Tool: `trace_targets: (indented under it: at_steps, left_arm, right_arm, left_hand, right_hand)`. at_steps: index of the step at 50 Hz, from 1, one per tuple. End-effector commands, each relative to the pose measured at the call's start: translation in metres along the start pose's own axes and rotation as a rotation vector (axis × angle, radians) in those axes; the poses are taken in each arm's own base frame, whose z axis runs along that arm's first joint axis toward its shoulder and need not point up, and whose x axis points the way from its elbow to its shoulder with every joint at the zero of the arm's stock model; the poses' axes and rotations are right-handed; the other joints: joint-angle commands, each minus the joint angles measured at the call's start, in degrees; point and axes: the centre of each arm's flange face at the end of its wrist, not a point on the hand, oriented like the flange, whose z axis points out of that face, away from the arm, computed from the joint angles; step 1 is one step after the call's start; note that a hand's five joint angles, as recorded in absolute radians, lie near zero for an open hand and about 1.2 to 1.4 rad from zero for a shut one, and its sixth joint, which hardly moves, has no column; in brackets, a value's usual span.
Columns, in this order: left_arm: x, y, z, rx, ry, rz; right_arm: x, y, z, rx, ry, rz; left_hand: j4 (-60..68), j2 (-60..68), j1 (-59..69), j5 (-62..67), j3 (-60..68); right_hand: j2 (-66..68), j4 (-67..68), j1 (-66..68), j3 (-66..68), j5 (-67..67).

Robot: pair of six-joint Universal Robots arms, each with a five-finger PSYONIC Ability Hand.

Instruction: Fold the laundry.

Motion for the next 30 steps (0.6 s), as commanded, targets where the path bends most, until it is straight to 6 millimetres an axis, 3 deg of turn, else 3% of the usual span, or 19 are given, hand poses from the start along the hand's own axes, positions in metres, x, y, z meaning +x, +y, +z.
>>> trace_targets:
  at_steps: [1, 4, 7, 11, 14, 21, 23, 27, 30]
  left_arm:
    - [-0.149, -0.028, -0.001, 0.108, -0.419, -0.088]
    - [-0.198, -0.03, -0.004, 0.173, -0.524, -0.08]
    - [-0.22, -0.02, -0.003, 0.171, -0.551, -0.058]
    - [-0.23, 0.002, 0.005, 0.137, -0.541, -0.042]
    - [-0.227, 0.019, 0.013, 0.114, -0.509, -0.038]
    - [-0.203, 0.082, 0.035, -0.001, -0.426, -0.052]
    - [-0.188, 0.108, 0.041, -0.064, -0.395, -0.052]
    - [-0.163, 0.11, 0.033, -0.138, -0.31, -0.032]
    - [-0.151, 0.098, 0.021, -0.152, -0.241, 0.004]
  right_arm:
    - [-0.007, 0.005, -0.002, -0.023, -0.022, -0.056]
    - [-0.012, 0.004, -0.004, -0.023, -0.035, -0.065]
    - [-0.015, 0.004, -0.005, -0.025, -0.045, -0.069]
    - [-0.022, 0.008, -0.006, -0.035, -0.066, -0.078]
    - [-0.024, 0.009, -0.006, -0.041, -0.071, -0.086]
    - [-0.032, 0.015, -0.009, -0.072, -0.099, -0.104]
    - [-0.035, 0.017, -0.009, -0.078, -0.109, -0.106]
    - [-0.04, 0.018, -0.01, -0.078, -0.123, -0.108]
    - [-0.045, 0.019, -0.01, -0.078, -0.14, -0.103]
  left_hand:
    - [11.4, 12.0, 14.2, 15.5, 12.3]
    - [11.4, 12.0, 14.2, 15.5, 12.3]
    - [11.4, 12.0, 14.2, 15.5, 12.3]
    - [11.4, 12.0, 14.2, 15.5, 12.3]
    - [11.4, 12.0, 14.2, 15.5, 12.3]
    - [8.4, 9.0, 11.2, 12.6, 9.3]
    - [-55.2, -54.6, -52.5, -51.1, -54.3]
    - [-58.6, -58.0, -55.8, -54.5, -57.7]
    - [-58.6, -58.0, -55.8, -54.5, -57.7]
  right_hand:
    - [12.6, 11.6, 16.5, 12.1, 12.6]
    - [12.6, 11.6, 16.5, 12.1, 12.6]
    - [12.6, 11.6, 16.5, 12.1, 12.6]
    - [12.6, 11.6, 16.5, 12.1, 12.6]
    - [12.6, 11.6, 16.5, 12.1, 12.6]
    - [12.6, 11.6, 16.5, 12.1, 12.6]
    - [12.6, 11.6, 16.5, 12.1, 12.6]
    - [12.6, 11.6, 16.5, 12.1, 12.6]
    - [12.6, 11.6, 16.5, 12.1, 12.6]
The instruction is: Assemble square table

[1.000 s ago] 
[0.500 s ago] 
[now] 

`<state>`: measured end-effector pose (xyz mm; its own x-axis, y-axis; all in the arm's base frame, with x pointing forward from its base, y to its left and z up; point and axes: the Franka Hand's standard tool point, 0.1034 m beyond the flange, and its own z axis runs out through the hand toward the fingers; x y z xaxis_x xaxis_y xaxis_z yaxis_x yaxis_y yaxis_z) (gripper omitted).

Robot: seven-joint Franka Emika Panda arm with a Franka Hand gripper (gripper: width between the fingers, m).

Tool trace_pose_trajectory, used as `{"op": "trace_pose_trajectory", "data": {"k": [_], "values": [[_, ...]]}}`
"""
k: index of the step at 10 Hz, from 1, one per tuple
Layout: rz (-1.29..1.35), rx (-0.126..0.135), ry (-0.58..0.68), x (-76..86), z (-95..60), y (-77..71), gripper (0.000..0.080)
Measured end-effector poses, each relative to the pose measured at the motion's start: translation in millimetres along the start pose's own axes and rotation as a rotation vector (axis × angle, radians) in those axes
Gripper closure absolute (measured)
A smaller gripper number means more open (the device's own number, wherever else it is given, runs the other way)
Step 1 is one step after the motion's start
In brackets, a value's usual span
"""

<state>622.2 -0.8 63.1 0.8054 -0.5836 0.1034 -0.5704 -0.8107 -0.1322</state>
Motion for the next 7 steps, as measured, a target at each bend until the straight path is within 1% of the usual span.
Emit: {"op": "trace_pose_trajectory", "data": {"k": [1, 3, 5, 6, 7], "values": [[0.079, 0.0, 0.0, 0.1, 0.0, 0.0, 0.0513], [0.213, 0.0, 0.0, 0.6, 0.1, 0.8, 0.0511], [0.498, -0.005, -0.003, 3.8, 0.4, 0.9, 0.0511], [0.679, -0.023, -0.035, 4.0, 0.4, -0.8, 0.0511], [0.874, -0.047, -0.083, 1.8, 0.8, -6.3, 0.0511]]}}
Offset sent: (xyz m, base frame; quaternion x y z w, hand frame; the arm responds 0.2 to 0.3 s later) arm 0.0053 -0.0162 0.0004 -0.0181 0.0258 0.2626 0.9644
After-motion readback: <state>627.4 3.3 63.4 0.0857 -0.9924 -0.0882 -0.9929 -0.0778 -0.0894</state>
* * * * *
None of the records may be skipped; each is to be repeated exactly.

Tool: `trace_targets: (indented under it: at_steps, left_arm, right_arm, left_hand, right_hand)`. at_steps: index of the step at 50 Hz, from 1, one per tuple. End-effector commands, each relative to the pose measured at the call's start: translation in metres along the start pose's own axes and rotation as a rotation vector (axis × angle, radians) in those axes; the poses are taken in each arm's own base frame, whose z axis runs along that arm's first joint axis toward its shoulder and need not point up, and whose x axis points the way from its elbow to its shoulder with every joint at the zero of the arm's stock model; the poses' axes and rotations are right-handed; the other joints: joint-angle commands, each minus the joint angles measured at the call's start, in degrees; point and axes: the centre of each arm's flange face at the end of its wrist, not a point on the hand, oriented like the flange, whose z axis points out of that face, away from the arm, computed from the joint angles; step 1 is one step after the call's start; note that a hand's five joint angles, as recorded in absolute radians, lie near zero for an open hand and about 1.2 to 1.4 rad from zero for a shut one, and its sixth joint, which hardly moves, has no column; in brackets, a value's usual span.
Columns, in this order: left_arm: x, y, z, rx, ry, rz; right_arm: x, y, z, rx, ry, rz; left_hand: j4 (-60..68), j2 (-60..68), j1 (-59..69), j5 (-62..67), j3 (-60..68); right_hand: j2 (-66..68), j4 (-67..68), j1 (-66..68), j3 (-66..68), j5 (-67..67).

Robot: pair of six-joint Universal Robots arms, each with a five-finger PSYONIC Ability Hand.

Instruction: Fold the laundry.

Motion for the next 30 steps (0.6 s), as commanded, targets where the path bends most, until it is straight to 6 millimetres an axis, 3 deg of turn, else 3% of the usual span, or 19 are given, hand poses from the start along the hand's own axes, positions in metres, x, y, z meaning +x, +y, +z.
>>> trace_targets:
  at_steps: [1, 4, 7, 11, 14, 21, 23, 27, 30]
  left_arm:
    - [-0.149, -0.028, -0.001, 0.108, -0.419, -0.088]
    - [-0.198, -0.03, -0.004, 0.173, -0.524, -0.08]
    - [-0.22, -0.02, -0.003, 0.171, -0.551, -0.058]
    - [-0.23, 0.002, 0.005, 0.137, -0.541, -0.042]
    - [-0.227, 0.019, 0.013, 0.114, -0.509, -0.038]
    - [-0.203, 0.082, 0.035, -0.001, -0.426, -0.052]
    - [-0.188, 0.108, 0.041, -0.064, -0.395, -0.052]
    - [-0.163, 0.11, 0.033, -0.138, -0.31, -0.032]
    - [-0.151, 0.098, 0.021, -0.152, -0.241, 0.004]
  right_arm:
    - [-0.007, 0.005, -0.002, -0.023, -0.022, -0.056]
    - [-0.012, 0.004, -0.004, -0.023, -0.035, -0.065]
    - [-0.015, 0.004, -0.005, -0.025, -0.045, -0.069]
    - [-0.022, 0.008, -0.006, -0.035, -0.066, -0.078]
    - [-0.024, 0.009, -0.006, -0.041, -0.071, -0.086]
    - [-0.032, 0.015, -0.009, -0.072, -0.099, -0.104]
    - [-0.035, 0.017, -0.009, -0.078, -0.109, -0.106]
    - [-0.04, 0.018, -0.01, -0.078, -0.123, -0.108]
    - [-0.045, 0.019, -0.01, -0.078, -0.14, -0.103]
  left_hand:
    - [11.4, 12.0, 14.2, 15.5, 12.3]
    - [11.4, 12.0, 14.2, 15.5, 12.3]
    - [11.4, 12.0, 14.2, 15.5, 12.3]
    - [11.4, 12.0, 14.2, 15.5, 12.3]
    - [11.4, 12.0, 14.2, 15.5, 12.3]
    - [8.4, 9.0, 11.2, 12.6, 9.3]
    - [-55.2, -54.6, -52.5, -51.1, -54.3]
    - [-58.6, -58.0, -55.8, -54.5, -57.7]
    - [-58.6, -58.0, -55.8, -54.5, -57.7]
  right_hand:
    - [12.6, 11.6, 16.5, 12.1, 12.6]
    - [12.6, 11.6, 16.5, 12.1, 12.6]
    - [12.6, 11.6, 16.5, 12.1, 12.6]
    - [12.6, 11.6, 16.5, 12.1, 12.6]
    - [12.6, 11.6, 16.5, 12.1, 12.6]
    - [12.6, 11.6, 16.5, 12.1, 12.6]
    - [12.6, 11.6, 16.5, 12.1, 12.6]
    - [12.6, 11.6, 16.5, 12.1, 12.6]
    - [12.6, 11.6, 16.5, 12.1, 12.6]
The instruction is: Assemble square table

[1.000 s ago] 
[0.500 s ago] 
[now] 

`<state>`: measured end-effector pose (xyz mm; its own x-axis, y-axis; all in the arm's base frame, with x pointing forward from its base, y to its left and z up; point and axes: the Franka Hand's standard tool point, 0.1034 m beyond the flange, and its own z axis runs out through the hand toward the fingers; x y z xaxis_x xaxis_y xaxis_z yaxis_x yaxis_y yaxis_z) (gripper omitted).

Robot: seven-joint Franka Emika Panda arm with a Franka Hand gripper (gripper: width between the fingers, m).

Tool trace_pose_trajectory, used as `{"op": "trace_pose_trajectory", "data": {"k": [_], "values": [[_, ...]]}}`
"""
k: index of the step at 10 Hz, from 1, one per tuple
Layout: rz (-1.29..1.35), rx (-0.126..0.135), ry (-0.58..0.68), x (-76..86), z (-95..60), y (-77..71), gripper (0.000..0.080)
Measured end-effector poses, each relative to the pose measured at the motion's start: translation in millimetres along the start pose's own axes and rotation as a rotation vector (axis × angle, radians) in those axes
Gripper closure absolute (measured)
A smaller gripper number means more open (the device's own number, wherever else it is given, runs the other way)
Step 1 is one step after the motion's start
In brackets, a value's usual span
"""

<state>622.2 -0.8 63.1 0.8054 -0.5836 0.1034 -0.5704 -0.8107 -0.1322</state>
Motion for the next 7 steps, as measured, a target at each bend until the straight path is within 1% of the usual span.
Emit: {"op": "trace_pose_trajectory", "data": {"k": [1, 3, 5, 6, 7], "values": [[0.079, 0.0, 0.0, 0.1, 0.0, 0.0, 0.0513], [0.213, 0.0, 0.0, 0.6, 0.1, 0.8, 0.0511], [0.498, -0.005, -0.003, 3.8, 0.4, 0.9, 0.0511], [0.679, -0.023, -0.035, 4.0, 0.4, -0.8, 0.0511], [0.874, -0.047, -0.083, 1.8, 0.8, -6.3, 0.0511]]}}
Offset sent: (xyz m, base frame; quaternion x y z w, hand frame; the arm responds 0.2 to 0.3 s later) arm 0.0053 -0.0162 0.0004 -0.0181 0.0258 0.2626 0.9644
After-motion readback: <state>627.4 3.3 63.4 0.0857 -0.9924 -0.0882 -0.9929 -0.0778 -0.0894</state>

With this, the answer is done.